[What the task asks]
In the data below, locate each line with the word "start" and list it.

[Dataset section]
■ ■ ■ ■
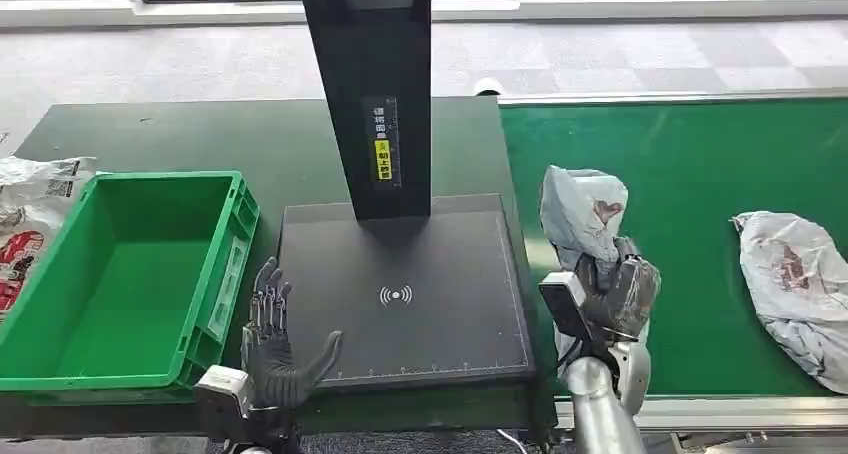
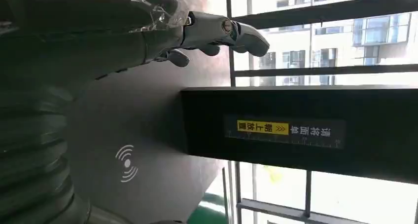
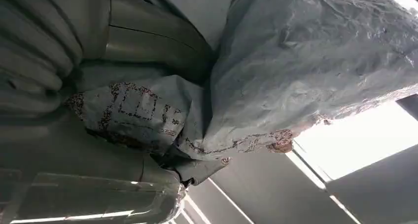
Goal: Moved the parcel from conveyor to table for the left to box.
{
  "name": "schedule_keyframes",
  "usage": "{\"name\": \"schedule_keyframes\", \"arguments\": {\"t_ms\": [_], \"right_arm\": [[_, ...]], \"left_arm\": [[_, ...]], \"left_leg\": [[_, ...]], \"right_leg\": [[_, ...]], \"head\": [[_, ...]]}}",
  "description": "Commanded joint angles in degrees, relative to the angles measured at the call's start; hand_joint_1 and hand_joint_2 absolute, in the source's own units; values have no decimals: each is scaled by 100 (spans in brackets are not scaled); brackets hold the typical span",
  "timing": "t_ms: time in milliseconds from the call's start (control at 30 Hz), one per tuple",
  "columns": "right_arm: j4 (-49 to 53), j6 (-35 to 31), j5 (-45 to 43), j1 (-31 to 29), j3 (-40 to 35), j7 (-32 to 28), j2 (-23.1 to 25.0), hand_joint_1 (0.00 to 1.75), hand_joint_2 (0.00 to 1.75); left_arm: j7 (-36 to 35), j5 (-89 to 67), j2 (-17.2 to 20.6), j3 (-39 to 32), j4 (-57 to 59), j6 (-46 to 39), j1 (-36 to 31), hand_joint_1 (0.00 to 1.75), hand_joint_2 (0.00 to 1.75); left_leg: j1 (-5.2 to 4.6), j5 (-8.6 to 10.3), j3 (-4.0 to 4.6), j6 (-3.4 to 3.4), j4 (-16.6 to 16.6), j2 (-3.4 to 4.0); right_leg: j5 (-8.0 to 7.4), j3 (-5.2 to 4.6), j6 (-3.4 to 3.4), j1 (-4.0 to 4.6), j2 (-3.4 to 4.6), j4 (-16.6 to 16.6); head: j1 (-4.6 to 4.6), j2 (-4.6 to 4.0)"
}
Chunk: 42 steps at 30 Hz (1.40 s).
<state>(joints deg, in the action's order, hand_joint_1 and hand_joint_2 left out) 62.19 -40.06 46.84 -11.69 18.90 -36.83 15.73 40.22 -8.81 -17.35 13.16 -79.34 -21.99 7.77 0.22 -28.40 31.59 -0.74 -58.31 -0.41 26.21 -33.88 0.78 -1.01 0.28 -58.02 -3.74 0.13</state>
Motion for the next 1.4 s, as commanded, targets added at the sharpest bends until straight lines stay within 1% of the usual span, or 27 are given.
{"name": "schedule_keyframes", "arguments": {"t_ms": [33, 100, 133, 200, 233, 300, 333, 367, 433, 467, 500, 600, 633, 733, 800, 833, 1067, 1100, 1133, 1167, 1200, 1233, 1267, 1300, 1333, 1367, 1400], "right_arm": [[570, 6, -43, -56, -588, 59, 123, 175, 175], [570, 6, -43, -56, -588, 59, 123, 175, 175], [574, 23, -272, -53, -691, -74, 62, 175, 175], [546, 21, -274, -125, -887, -19, 36, 175, 175], [394, 132, -211, -282, -1162, 130, 18, 175, 175], [-7, 316, 131, -565, -1595, 263, 44, 175, 175], [-451, 243, 508, -831, -1897, 424, 158, 175, 175], [-785, 185, 627, -1004, -2069, 512, 243, 175, 175], [-1275, 90, 657, -1233, -2342, 574, 353, 175, 175], [-1534, 115, 644, -1345, -2471, 580, 396, 175, 175], [-1713, 69, 629, -1421, -2529, 588, 415, 175, 175], [-2591, 434, 320, -1829, -3044, 603, 427, 175, 175], [-2797, 420, 311, -1919, -3178, 668, 427, 175, 175], [-3255, 566, -59, -2035, -3408, 756, 427, 175, 175], [-3561, 554, -262, -2087, -3497, 697, 427, 175, 175], [-3681, 624, -421, -2092, -3533, 641, 427, 175, 175], [-3949, 681, -590, -2020, -3951, 878, 427, 175, 175], [-3976, 645, -564, -2023, -3972, 929, 427, 145, 175], [-3980, 554, -585, -2021, -3978, 1018, 427, 17, 175], [-3998, 544, -585, -2025, -3987, 1047, 427, 0, 175], [-3998, 544, -585, -2025, -3987, 1047, 427, 0, 175], [-4100, 555, -491, -2051, -4000, 1281, 427, 0, 175], [-4103, 872, -637, -2012, -3930, 1215, 423, 0, 175], [-4108, 910, -640, -1993, -3924, 1173, 420, 0, 175], [-4083, 1166, -741, -1962, -3877, 1006, 427, 0, 175], [-4044, 1361, -821, -1941, -3861, 859, 427, 0, 0], [-3915, 1778, -1129, -1876, -3802, 529, 427, 0, 0]], "left_arm": [[-22, 35, 62, -115, 342, 13, -187, 0, 175], [-22, 35, 62, -115, 342, 13, -187, 0, 175], [-22, 75, 66, -110, 311, 45, -182, 0, 175], [-22, 73, 77, -96, 332, 51, -207, 0, 175], [-22, 38, 88, -57, 404, 66, -265, 0, 175], [-22, 57, 93, -19, 391, 93, -311, 0, 175], [-22, 50, 94, 13, 448, 117, -365, 0, 175], [-22, 38, 98, 43, 489, 88, -394, 0, 175], [-22, 41, 89, 64, 503, 69, -419, 0, 175], [-22, 60, 83, 69, 502, 72, -433, 0, 175], [-22, 58, 87, 87, 514, 56, -448, 0, 175], [-22, 70, 110, 104, 457, 32, -448, 0, 175], [-22, 61, 106, 91, 451, 65, -445, 0, 175], [-22, 18, 80, 86, 527, 135, -497, 0, 175], [-22, -6, 69, 126, 593, 169, -543, 0, 175], [-22, -45, 58, 148, 649, 129, -581, 0, 175], [-22, -1, 43, 147, 706, 120, -644, 0, 175], [-22, 6, 37, 152, 706, 128, -647, 0, 175], [-22, -4, 36, 168, 721, 121, -653, 0, 175], [-22, -14, 29, 180, 738, 123, -660, 0, 175], [-22, -14, 29, 180, 738, 123, -660, 0, 175], [-22, -55, 27, 214, 802, 85, -681, 0, 175], [-22, -17, 22, 205, 797, 77, -687, 0, 175], [-22, -8, 26, 199, 796, 75, -691, 0, 175], [-22, -4, 59, 223, 848, 88, -715, 0, 175], [-22, -14, 76, 241, 883, 72, -738, 0, 175], [-22, 12, 87, 242, 885, 57, -753, 0, 175]], "left_leg": [[0, 4, -6, 0, 11, 7], [0, 2, -4, 1, 5, 6], [0, 3, -7, 2, 9, 8], [-1, 2, -4, 1, 6, 8], [1, 3, -7, 0, 10, 17], [-1, 4, -5, -1, 10, 22], [-2, 0, 0, -2, 2, 33], [-1, 2, -4, -3, 8, 44], [1, 1, -4, -5, 8, 60], [2, 1, 4, -5, 6, 46], [6, 3, -2, -6, 11, 56], [5, 9, -10, -15, 6, 32], [5, 12, -11, -15, 11, 36], [17, 11, -8, -15, 6, 26], [19, 17, -17, -14, 21, 27], [16, 14, -12, -14, 12, 12], [15, 16, -10, -14, 15, 5], [14, 12, -4, -15, 6, 3], [15, 15, -7, -15, 10, 3], [15, 19, -10, -15, 18, 4], [15, 15, -5, -15, 9, 2], [15, 18, -7, -14, 14, 0], [14, 14, -3, -14, 6, -1], [13, 17, -6, -14, 12, -4], [13, 14, -5, -14, 7, -3], [15, 16, -7, -13, 11, -3], [14, 14, -4, -14, 5, -4]], "right_leg": [[-5, 4, -6, 1, 2, 9], [-3, 3, -4, 0, 2, 5], [-4, 6, -5, 0, 2, 9], [-3, 4, -4, -2, 4, 6], [-7, 4, -7, 1, 11, 11], [-9, 1, -8, -1, 16, 8], [-9, -7, -6, -2, 29, 1], [-14, -6, -9, -1, 37, 5], [-18, -12, -11, 0, 54, 4], [-13, -7, -9, 1, 40, 2], [-19, -6, -12, 6, 49, 8], [-13, 0, -13, 14, 30, 5], [-17, 0, -14, 16, 34, 9], [-11, 1, -11, 15, 27, 0], [-18, 9, -15, 18, 24, 16], [-10, 9, -11, 14, 12, 6], [-10, 9, -14, 13, 4, 9], [-7, 4, -12, 12, 4, 1], [-9, 7, -13, 13, 2, 6], [-13, 10, -16, 14, 1, 13], [-9, 5, -13, 13, 1, 4], [-12, 7, -14, 14, -3, 11], [-7, 2, -11, 12, 0, 1], [-9, 5, -12, 12, -5, 6], [-7, 4, -10, 12, -2, 2], [-10, 8, -12, 14, -5, 8], [-6, 4, -10, 12, -4, 1]], "head": [[0, 0], [0, 0], [0, 0], [0, 0], [0, 0], [0, 0], [0, 0], [0, 0], [0, 0], [0, 0], [0, 0], [0, 0], [2, 0], [0, 0], [0, 0], [0, 0], [0, 0], [0, 0], [0, 0], [0, 0], [0, 0], [0, 0], [0, 0], [0, 0], [0, 0], [0, 0], [0, 0]]}}
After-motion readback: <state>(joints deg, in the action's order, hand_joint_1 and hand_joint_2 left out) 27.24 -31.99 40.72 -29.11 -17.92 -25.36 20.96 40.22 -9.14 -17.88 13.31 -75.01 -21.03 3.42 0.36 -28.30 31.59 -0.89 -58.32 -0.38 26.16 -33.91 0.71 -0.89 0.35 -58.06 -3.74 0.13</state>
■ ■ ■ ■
[Expected answer]
  "description": "Commanded joint angles in degrees, relative to the angles measured at the call's start; hand_joint_1 and hand_joint_2 absolute, in the source's own units; values have no decimals: each is scaled by 100 (spans in brackets are not scaled); brackets hold the typical span",
  "timing": "t_ms: time in milliseconds from the call's start (control at 30 Hz), one per tuple",

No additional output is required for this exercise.